Though some of the trials in this review followed participants between 1 and 3 years, the duration for the majority was less than 8 weeks. The trials were not designed to determine whether salt reduction has any health benefits or risks beyond reduction in blood pressure. Yet the authors conclude, “These results support other evidence for a modest and long-term reduction in population salt intake. If this occurred it would result in a lower population blood pressure, and a reduction in strokes, heart attacks and heart failure”.
Source
FJ He, GA MacGregor. Effect of longer-term modest salt reduction on blood pressure.
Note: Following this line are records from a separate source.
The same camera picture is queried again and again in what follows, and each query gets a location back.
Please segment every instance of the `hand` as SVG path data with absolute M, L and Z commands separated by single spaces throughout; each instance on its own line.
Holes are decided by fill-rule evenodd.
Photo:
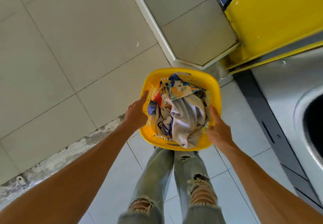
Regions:
M 131 128 L 138 130 L 143 127 L 148 120 L 148 116 L 142 112 L 143 105 L 147 101 L 148 90 L 145 91 L 143 96 L 131 104 L 124 117 L 124 123 L 128 124 Z
M 212 106 L 211 115 L 215 121 L 215 125 L 210 126 L 207 130 L 210 142 L 223 153 L 228 148 L 237 149 L 238 146 L 232 140 L 230 126 L 224 123 L 216 109 Z

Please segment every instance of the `yellow laundry basket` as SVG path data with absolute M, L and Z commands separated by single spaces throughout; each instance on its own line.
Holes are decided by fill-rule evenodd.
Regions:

Cochrane Database of Systematic Reviews 2004, Issue 1. Art. No.: CD004937. DOI: 10.1002/14651858.CD004937.
NON-DRUG PROGRAMMES TO REDUCE HIGH BLOOD PRESSURE AND OTHER RISK FACTORS FOR HEART DISEASE
In many countries, there is enthusiasm for healthy heart programmes that use one-on-one counseling or educational methods to encourage people to reduce their risk for developing heart disease. These risk factors include high blood pressure, high cholesterol, excessive salt intake, being overweight, a high-fat diet, smoking, diabetes and a sedentary lifestyle.
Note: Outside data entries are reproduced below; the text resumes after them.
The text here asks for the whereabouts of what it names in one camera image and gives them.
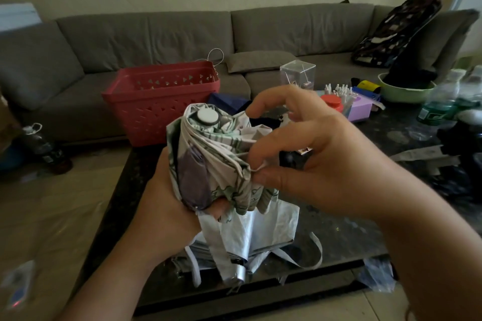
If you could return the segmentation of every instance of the back cushion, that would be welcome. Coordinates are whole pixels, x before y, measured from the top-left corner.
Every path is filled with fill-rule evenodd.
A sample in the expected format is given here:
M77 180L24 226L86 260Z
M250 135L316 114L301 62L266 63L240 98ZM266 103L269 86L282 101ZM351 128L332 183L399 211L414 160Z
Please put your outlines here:
M310 4L231 13L236 52L283 50L295 56L353 51L367 35L372 4Z
M57 23L40 23L0 33L0 87L30 111L84 76Z
M216 47L225 55L234 48L229 12L99 14L57 22L89 73L194 61Z

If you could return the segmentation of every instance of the red bottle cap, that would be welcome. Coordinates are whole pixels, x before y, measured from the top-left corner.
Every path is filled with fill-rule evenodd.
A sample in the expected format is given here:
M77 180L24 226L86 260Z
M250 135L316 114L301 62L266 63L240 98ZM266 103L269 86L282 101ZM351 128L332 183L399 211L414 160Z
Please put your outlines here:
M324 94L324 95L322 95L321 98L326 103L326 105L333 108L334 110L337 110L339 112L343 111L343 104L341 104L341 98L340 97L337 97L334 94Z

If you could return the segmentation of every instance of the clear plastic box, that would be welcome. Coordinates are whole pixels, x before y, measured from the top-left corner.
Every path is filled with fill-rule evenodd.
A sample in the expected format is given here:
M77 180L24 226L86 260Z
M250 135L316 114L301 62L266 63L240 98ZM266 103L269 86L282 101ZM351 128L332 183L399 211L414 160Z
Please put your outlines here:
M281 84L294 84L302 89L313 90L316 65L300 60L280 66Z

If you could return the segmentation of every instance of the yellow object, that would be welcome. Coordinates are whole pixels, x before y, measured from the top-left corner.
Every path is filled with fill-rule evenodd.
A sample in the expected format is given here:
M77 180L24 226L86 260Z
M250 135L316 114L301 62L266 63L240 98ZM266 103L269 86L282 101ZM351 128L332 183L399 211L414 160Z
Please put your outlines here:
M370 92L375 92L375 90L379 88L380 85L369 82L368 80L362 80L358 83L357 87L360 89L370 90Z
M399 88L392 85L385 84L383 79L388 75L387 72L378 75L378 80L382 86L382 97L385 100L393 103L412 103L420 104L425 102L430 91L435 87L435 83L431 82L432 87L430 89L409 89Z

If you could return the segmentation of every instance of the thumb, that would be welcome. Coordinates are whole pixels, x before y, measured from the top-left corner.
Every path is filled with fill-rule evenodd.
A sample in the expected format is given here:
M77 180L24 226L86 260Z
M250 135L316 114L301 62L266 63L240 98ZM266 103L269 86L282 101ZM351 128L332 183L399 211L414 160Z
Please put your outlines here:
M252 181L264 187L275 188L291 195L307 197L309 188L313 187L316 178L292 168L267 166L253 173Z
A systematic review of all relevant trials found that the programmes do help people make small reductions in blood pressure, cholesterol, salt intake, weight loss, etc. Contrary to expectations, these lifestyle changes had little or no impact on the risk of heart attack or death. The people least likely to benefit from multiple risk factor interventions were those at relatively low risk for heart disease. This review is based on the findings from 39 trials that were conducted in several countries over the course of three decades. The trial participants had been randomly assigned to either an intensive program to reduce their risk factors or to continue seeing their doctors for usual care.
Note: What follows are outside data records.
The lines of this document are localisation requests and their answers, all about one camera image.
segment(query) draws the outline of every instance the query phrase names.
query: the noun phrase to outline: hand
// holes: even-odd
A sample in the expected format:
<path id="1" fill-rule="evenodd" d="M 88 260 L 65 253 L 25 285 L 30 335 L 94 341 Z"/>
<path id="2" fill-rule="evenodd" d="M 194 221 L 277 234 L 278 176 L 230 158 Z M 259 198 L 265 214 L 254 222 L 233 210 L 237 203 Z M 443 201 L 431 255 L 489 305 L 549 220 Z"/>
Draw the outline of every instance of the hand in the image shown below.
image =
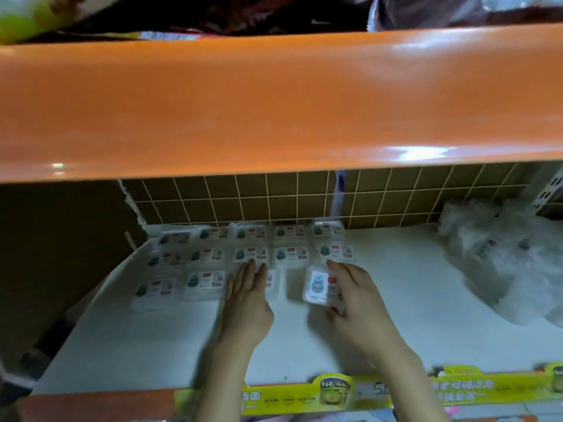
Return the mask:
<path id="1" fill-rule="evenodd" d="M 344 317 L 328 312 L 336 330 L 375 364 L 398 351 L 397 346 L 406 346 L 369 273 L 348 263 L 327 261 L 327 266 L 346 304 Z"/>
<path id="2" fill-rule="evenodd" d="M 243 263 L 236 277 L 227 279 L 220 340 L 236 343 L 252 352 L 264 340 L 274 313 L 264 296 L 268 268 L 263 263 L 256 272 L 256 262 Z"/>

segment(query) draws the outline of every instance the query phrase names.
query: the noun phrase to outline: forearm
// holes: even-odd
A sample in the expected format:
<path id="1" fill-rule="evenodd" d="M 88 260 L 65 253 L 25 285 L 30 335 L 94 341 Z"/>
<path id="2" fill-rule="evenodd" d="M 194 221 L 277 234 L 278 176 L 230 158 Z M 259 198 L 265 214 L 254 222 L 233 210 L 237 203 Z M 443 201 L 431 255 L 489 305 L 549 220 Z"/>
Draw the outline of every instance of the forearm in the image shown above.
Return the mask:
<path id="1" fill-rule="evenodd" d="M 419 356 L 402 339 L 391 351 L 377 356 L 377 368 L 399 422 L 449 422 Z"/>
<path id="2" fill-rule="evenodd" d="M 243 383 L 252 350 L 236 342 L 220 341 L 201 390 L 194 422 L 239 422 Z"/>

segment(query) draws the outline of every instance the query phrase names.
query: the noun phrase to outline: shelf
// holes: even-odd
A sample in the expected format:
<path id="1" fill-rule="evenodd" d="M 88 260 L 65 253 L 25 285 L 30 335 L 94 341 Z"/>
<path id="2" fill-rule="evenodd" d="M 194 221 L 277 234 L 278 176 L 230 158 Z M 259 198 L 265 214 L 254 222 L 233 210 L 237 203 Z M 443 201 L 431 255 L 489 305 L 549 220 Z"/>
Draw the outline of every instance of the shelf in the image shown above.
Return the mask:
<path id="1" fill-rule="evenodd" d="M 431 226 L 347 231 L 347 241 L 427 369 L 469 364 L 483 372 L 529 371 L 560 359 L 561 331 L 543 319 L 521 327 L 495 314 L 445 260 Z M 170 418 L 173 390 L 193 385 L 218 304 L 133 311 L 129 301 L 146 251 L 95 299 L 33 395 L 22 402 L 26 422 L 71 422 L 77 415 L 84 422 Z M 306 382 L 331 371 L 371 372 L 327 326 L 323 308 L 302 301 L 302 285 L 299 273 L 282 281 L 280 296 L 271 303 L 276 320 L 252 357 L 248 384 Z"/>
<path id="2" fill-rule="evenodd" d="M 0 182 L 563 158 L 563 25 L 0 48 Z"/>

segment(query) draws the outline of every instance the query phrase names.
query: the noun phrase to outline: price tag
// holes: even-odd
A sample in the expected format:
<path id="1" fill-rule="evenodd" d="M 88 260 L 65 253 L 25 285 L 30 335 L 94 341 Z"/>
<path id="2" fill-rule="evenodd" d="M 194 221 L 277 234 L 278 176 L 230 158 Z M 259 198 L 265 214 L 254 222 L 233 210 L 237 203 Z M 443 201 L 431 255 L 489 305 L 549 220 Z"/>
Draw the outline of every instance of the price tag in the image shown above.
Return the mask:
<path id="1" fill-rule="evenodd" d="M 389 395 L 387 386 L 383 382 L 376 383 L 355 383 L 357 399 L 382 398 Z"/>

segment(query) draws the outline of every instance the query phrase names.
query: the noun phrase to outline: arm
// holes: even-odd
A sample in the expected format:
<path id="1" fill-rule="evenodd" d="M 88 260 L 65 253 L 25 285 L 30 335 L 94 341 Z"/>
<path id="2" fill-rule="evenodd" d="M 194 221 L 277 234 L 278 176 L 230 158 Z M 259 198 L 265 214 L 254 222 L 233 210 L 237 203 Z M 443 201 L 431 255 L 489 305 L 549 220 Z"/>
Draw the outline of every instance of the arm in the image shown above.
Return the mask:
<path id="1" fill-rule="evenodd" d="M 236 277 L 229 276 L 222 332 L 213 350 L 211 368 L 201 390 L 194 422 L 239 422 L 244 375 L 256 346 L 274 322 L 264 297 L 267 267 L 243 264 Z"/>
<path id="2" fill-rule="evenodd" d="M 345 317 L 329 312 L 334 327 L 375 366 L 389 389 L 399 422 L 449 422 L 419 356 L 398 333 L 365 269 L 327 262 L 346 303 Z"/>
The authors of this review discourage more research on the topic: “Our methods of attempting behaviour change in the general population are very limited. Different approaches to behaviour change are needed and should be tested empirically before being widely promoted. For example, the availability of foods and better access to recreational and sporting facilities may have a greater impact on dietary and exercise patterns respectively, than health professional advice”.
Source
S Ebrahim, A Beswick, M Burke, G Davey Smith. Multiple risk factor interventions for primary prevention of coronary heart disease.Cochrane Database of Systematic Reviews 2006, Issue 4. Art. No.: CD001561.pub2. DOI: 10.1002/14651858.CD001561.pub2.